_What to work on_
Retype the opening lines of the listing below, ending with the line that contains "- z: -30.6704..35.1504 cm", and leave out any pictures.

_The records_
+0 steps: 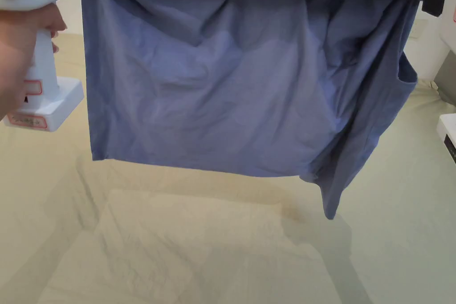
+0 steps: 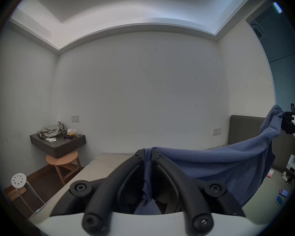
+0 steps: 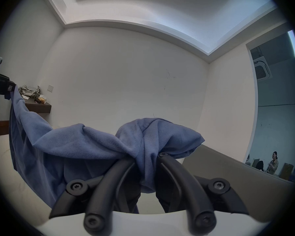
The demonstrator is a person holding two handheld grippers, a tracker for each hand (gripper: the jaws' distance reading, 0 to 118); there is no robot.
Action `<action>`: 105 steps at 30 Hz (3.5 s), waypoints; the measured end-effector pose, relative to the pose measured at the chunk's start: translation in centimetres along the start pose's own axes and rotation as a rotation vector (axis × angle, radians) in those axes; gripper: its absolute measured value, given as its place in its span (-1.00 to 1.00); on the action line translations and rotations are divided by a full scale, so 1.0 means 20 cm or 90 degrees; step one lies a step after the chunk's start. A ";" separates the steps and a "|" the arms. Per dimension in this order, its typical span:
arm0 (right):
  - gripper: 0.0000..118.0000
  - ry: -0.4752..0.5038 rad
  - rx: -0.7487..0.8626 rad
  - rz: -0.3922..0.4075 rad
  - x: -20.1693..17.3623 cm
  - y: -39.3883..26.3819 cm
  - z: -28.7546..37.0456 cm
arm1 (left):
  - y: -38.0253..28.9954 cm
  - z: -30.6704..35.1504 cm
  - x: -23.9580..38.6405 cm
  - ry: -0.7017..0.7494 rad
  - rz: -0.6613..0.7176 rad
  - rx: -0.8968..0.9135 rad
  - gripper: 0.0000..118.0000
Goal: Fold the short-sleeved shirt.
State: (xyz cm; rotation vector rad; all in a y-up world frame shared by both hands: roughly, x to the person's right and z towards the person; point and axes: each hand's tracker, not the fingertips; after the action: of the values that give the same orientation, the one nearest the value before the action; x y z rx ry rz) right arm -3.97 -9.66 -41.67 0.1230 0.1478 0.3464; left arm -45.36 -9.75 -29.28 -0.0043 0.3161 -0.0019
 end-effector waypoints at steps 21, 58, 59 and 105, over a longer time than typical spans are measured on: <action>-0.78 0.186 -0.305 -0.027 -0.52 -1.09 0.09 | -1.10 -0.08 -0.15 0.067 -0.030 -0.234 -0.93; 0.01 0.429 -0.791 0.007 -0.54 -1.57 1.53 | -1.83 1.27 -0.26 -0.023 -0.140 -0.640 -0.19; 0.55 0.426 -0.778 -0.015 -0.52 -1.53 1.50 | -1.79 1.25 -0.27 -0.020 -0.122 -0.619 0.24; -1.00 0.142 -0.247 -0.044 -0.63 -0.91 0.47 | -1.90 -0.04 -0.19 0.074 -0.036 -0.557 0.66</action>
State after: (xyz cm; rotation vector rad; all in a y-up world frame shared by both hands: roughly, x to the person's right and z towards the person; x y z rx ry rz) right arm -8.13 -31.95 -33.49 -0.3045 0.3017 0.3129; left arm -49.25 -47.81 -28.67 -0.8833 0.4126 0.0801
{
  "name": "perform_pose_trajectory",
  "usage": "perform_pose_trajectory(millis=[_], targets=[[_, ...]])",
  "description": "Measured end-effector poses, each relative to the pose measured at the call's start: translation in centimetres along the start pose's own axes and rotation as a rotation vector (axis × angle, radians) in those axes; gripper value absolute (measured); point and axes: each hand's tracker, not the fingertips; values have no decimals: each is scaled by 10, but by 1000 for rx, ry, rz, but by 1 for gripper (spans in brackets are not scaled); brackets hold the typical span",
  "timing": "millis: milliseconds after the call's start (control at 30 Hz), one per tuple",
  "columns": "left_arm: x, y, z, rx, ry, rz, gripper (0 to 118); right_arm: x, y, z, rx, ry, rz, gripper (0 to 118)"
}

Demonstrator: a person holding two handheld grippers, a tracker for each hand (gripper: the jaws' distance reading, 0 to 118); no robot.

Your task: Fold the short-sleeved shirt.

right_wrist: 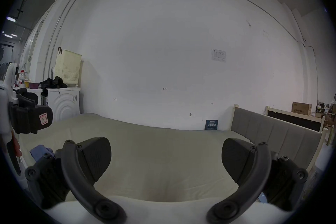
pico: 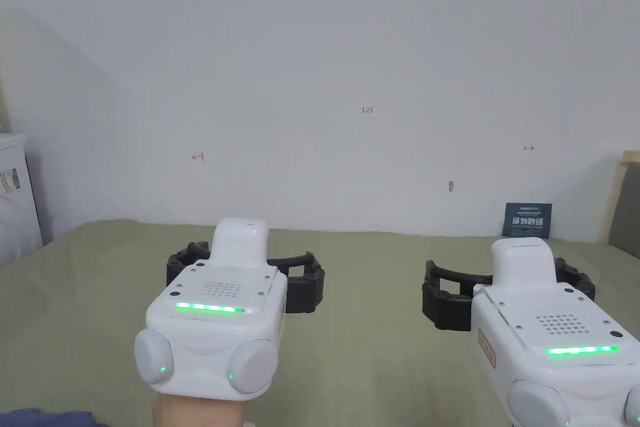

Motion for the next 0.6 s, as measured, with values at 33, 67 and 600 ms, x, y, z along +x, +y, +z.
perform_pose_trajectory(millis=[33,67,600], targets=[[0,1,0,1,-3,2,118,0,1,0,-3,2,-8,118],[0,1,0,1,-8,6,118,1,1,-3,-7,-2,-13,118],[10,8,-5,-1,-29,22,118,1,10,-4,-38,31,-5,118]])
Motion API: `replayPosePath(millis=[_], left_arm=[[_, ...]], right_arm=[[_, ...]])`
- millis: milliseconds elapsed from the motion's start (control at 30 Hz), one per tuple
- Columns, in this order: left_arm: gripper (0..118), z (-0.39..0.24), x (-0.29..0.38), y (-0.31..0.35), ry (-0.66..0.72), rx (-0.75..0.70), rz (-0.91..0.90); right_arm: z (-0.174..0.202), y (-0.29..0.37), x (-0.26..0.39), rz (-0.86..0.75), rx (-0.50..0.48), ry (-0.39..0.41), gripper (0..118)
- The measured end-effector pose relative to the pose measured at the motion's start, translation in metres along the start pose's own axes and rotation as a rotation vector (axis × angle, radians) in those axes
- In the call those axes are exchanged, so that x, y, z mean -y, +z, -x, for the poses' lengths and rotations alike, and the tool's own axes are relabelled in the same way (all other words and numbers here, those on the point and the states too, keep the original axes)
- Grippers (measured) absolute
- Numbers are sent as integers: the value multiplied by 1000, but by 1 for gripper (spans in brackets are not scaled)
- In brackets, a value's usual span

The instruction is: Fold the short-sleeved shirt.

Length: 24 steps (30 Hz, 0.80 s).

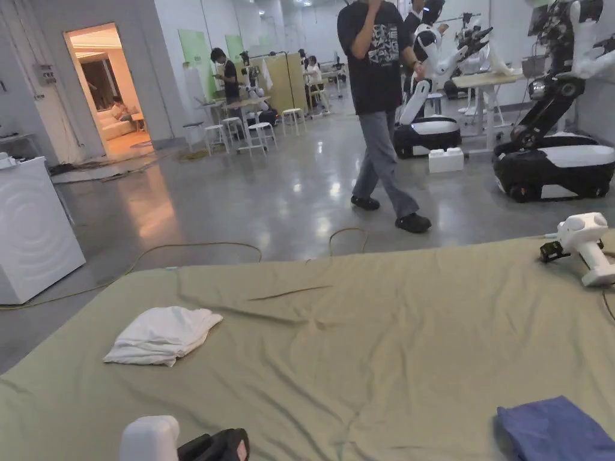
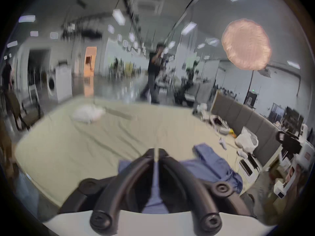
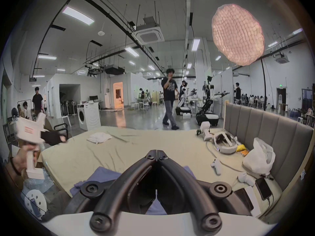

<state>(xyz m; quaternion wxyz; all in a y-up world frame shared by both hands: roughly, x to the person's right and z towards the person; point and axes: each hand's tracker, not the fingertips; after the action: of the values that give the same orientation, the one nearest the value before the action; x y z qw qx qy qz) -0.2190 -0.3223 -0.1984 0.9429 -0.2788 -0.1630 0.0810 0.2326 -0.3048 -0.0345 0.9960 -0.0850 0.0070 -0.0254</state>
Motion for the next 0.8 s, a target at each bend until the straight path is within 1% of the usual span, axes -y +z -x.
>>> replayPosePath(millis=[33,67,100,167,200,267,333,367,400,433,467,500,533,567,633,733,800], left_arm=[[47,9,7,-25,6,-20,36],[76,19,11,-57,5,-45,102],[78,26,13,-79,16,-47,143],[78,44,20,-136,43,-57,208],[78,51,21,-165,54,-86,263],[78,62,23,-209,51,-142,318],[78,75,24,-245,59,-168,364],[76,82,29,-259,107,-177,374],[71,88,33,-271,146,-180,390],[61,91,35,-282,179,-198,421],[52,90,39,-289,171,-221,441],[48,87,42,-292,137,-251,452],[35,83,43,-291,104,-264,442],[13,79,42,-287,92,-243,426],[8,73,37,-288,51,-213,455],[8,63,42,-296,7,-255,484],[8,64,41,-302,11,-260,503]], right_arm=[[-2,-3,6,28,-5,-3,0],[-4,-6,12,63,-8,-6,0],[-5,-9,17,86,-1,-5,0],[-11,-16,28,141,13,-12,0],[-14,-18,33,166,21,-14,0],[-21,-24,41,209,50,-19,0],[-28,-29,49,244,65,-30,0],[-32,-31,54,262,79,-38,0],[-36,-34,59,282,89,-44,0],[-40,-37,64,302,107,-48,0],[-44,-39,68,324,140,-65,0],[-48,-42,73,342,155,-89,0],[-52,-44,76,353,154,-114,0],[-56,-46,79,360,157,-133,0],[-63,-47,85,368,163,-162,0],[-76,-60,87,375,148,-227,0],[-90,-78,84,377,128,-232,0]])
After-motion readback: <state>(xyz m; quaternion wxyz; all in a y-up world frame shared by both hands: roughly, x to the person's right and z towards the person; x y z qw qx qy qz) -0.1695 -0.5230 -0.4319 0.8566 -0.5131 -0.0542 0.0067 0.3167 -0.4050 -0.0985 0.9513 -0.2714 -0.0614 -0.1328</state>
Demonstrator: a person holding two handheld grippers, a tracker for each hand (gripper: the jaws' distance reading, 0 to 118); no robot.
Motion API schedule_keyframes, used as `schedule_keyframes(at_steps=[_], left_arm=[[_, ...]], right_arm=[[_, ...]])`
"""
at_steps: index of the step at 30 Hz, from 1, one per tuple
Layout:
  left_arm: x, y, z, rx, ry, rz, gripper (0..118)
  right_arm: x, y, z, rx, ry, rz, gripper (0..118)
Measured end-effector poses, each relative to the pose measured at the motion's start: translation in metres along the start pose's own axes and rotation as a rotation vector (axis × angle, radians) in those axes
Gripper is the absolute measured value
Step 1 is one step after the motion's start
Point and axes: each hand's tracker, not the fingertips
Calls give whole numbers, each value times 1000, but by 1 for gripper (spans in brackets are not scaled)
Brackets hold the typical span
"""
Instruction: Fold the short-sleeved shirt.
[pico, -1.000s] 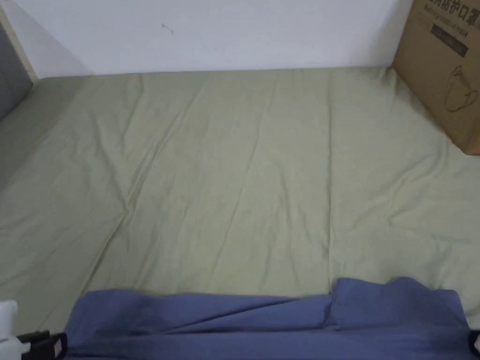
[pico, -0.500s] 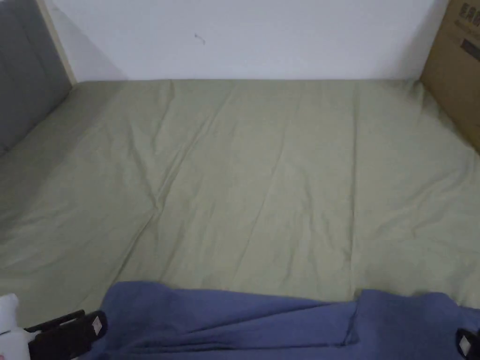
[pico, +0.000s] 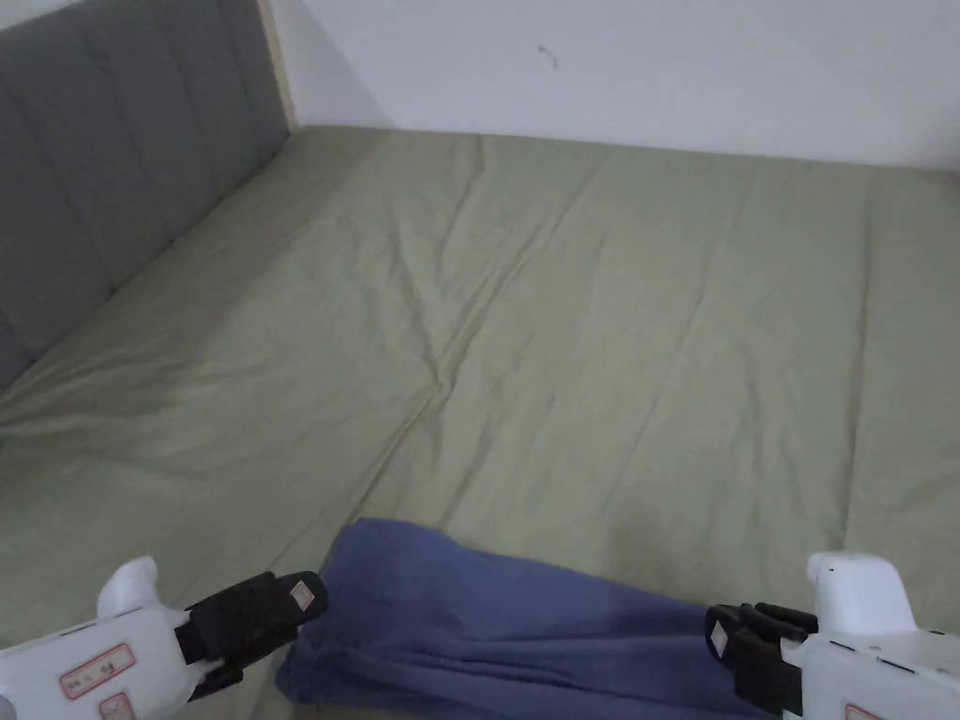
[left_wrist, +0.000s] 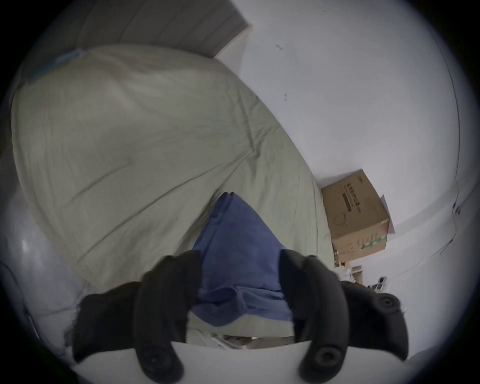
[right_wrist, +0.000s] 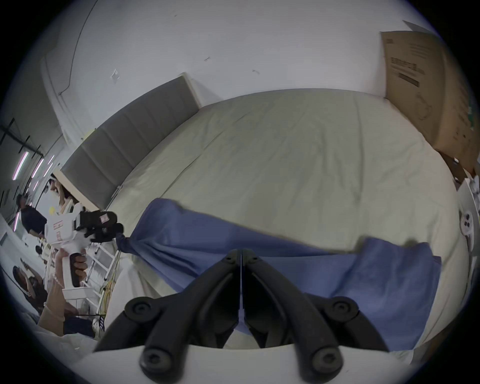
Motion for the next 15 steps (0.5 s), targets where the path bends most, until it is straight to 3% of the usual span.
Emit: schedule_keyframes(at_steps=[4,6,8,9,10,11,12,14,15], left_arm=[[-11,-3,-25,-72,-47,63,81],[-32,-2,-45,-144,-91,104,89],[-34,-2,-50,-109,-112,159,88],[-34,3,-51,-132,-120,189,78],[-36,3,-53,-121,-112,185,51],[-38,4,-60,-138,-41,164,8],[-40,0,-72,-172,56,159,9],[-41,0,-71,-168,-88,214,8],[-36,3,-67,-164,-45,193,8]], right_arm=[[-4,-1,-12,-46,7,25,2],[-1,-3,-18,-68,-3,12,1],[1,-6,-22,-85,1,-8,2],[3,-7,-23,-94,-2,-16,2],[4,-8,-24,-99,-5,-22,2],[4,-9,-24,-106,-4,-27,2],[5,-10,-25,-111,-3,-33,2],[7,-11,-24,-119,-7,-39,2],[8,-13,-21,-116,-15,-40,2]])
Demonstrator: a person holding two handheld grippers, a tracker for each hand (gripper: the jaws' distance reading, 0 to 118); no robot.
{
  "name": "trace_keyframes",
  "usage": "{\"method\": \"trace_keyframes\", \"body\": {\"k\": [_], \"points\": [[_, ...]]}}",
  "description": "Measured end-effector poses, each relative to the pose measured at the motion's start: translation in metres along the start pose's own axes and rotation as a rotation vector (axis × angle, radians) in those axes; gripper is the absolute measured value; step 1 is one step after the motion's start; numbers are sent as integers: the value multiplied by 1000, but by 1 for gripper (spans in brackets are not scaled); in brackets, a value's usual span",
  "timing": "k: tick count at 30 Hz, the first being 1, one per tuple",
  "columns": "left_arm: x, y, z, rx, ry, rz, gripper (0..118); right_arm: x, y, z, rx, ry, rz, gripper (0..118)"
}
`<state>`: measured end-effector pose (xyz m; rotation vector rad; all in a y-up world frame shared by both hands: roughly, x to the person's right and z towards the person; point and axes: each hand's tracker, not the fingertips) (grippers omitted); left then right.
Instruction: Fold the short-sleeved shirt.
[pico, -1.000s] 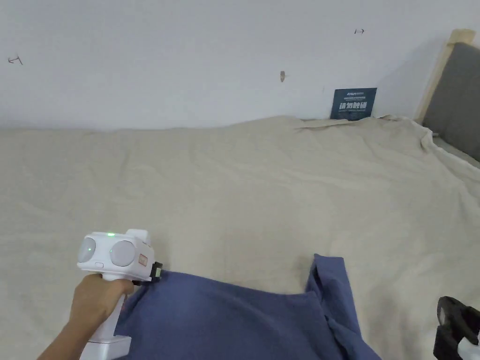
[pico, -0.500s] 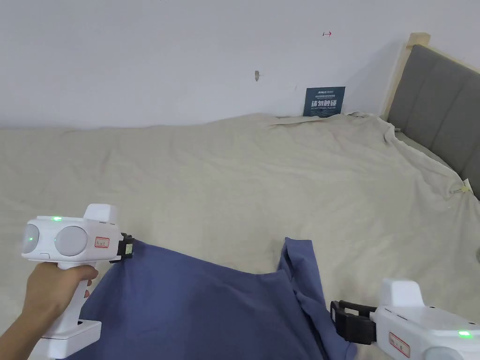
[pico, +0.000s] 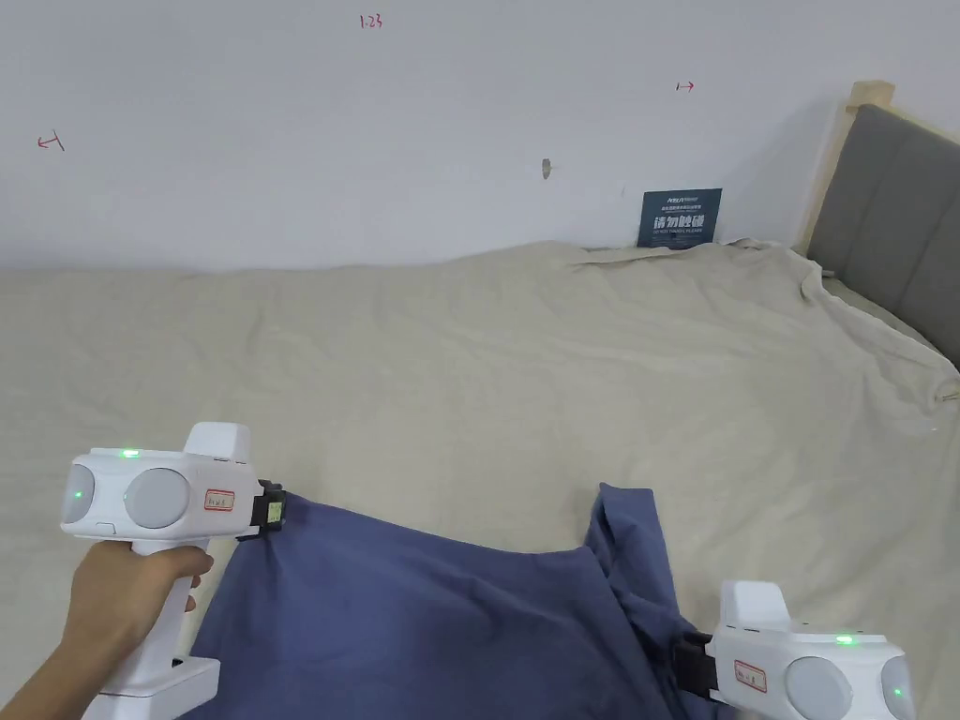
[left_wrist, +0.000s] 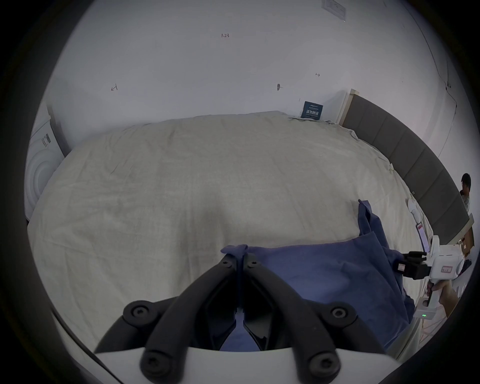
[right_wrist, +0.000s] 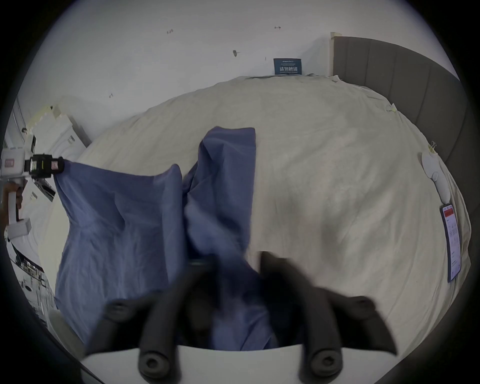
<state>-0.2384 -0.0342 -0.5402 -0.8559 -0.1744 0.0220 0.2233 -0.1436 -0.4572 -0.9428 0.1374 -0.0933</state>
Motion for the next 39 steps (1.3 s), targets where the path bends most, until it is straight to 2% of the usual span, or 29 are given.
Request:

_Task output_
+0 steps: 
+0 steps: 
+0 steps: 
The demonstrator is a person holding two handheld grippers, a tracker for each hand (gripper: the jaws' distance reading, 0 to 118); there is no robot.
Action `<action>`: 105 steps at 30 Hz (3.5 s), waypoints; the measured end-effector pose, relative to the pose measured at the chunk's start: translation in centimetres along the start pose's own axes and rotation as a rotation vector (axis × angle, radians) in those axes; gripper: its absolute measured value, given as its place in its span (-1.00 to 1.00); on the action line translations and rotations are divided by a full scale, so 1.0 means 20 cm or 90 degrees; step one lies a step after the chunk's start. A ";" separates the steps and a "|" the arms. Per dimension in this order, its typical span:
arm0 (right):
  - gripper: 0.0000..118.0000
  - ry: -0.4752..0.5038 rad
  - rx: -0.7487..0.8626 rad
  - rz: -0.3922..0.4075 rad
  - x: -20.1693..17.3623 cm
  - y: -39.3883..26.3819 cm
  - z: -28.7546..37.0456 cm
arm1 (left):
  - y: -38.0253..28.9954 cm
  - z: -30.6704..35.1504 cm

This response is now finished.